Mit dem Abitur in der Tasche und einer erfolgten Immatrikulation an der Uni zog es Freundinnen und Freunde meiner Generation genau da weg. Nicht, dass das Verhältnis zu den Eltern schlecht oder gespalten war. Das Ausziehen war meist nur für die Eltern eine große Hürde und der schwermütige Blick in den mütterlichen Augen hing bei jedem Besuch wie ein Damoklesschwert in der Luft. Es ging auch nicht darum, zu haschen, zu kiffen oder andere Unsinnigkeiten anzustellen. Nein, wir wollten frei sein, selbstbestimmt leben, unsere eigene Welt entdecken und das Leben stemmen.
Eine Einzimmerwohnung im Hinterhaus einer Berliner Mietskaserne, oft auch noch mit einer Toilette auf halber Treppe, ohne Bad, mit einem Waschbecken in der Küche und dem Schleppen von Kohlen und Briketts gern in Kauf genommen – das war Freiheit pur, das war Studentenleben. Junge Leute heute würden so eine Wohnsituation eher als Unbehaustheit definieren, doch uns störte das damals nicht.
Solche Wohnungen waren preislich erschwinglich.
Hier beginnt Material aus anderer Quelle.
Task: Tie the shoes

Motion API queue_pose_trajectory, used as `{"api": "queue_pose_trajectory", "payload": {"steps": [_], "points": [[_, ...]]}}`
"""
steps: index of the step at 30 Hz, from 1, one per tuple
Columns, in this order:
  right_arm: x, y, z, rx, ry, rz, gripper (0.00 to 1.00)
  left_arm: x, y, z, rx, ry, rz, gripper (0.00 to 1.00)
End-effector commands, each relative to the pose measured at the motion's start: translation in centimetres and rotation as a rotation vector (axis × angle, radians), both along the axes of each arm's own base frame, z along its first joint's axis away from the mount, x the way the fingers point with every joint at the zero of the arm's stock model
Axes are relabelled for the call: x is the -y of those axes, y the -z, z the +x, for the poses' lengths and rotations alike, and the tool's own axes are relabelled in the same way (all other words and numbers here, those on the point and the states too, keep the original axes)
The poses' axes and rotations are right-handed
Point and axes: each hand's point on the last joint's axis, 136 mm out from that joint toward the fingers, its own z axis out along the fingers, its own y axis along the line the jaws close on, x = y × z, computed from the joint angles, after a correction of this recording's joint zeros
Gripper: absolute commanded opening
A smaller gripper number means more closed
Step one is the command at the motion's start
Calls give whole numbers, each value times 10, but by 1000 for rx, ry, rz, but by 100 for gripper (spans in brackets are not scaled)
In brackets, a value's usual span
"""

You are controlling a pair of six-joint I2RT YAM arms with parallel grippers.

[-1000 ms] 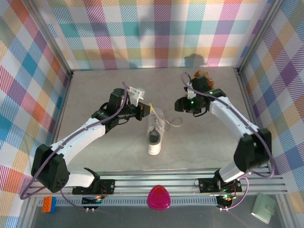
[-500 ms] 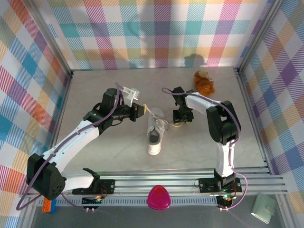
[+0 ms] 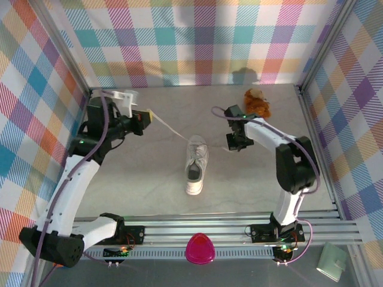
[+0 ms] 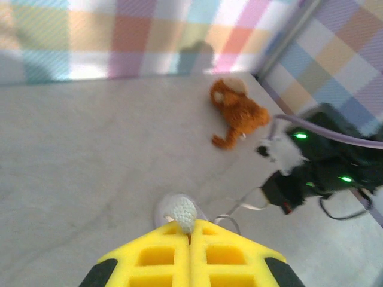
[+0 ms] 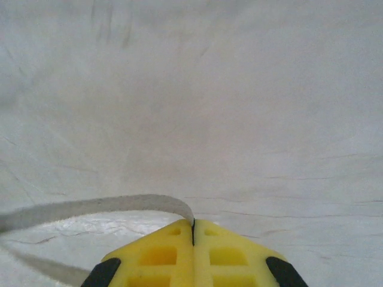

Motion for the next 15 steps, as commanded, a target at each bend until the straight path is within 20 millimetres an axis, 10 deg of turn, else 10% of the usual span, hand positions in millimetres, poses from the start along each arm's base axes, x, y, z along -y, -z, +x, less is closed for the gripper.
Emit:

Dass man für seinen Lebensunterhalt nebenher jobben ging – BAföG bekam ja nicht jeder – war selbstverständlich.
Mit wenig Geld in der Tasche, den eigenen vier Wänden und der Freiheit war das Studentenleben ein durchaus schönes und reich an Erfahrungen!
277 Wörter
Wunderbar ist dieser Beitrag! Und so wahr und so selbsterlebt und so lebendig erzählt, daß man die gespendeten 3 Wörter als ganz natürlich zum Ganzen dazugehörig empfindet. Sehr schön! ( Nun muß ich nur noch einmal zurückdrehen, um den Namen wiederzufinden. …)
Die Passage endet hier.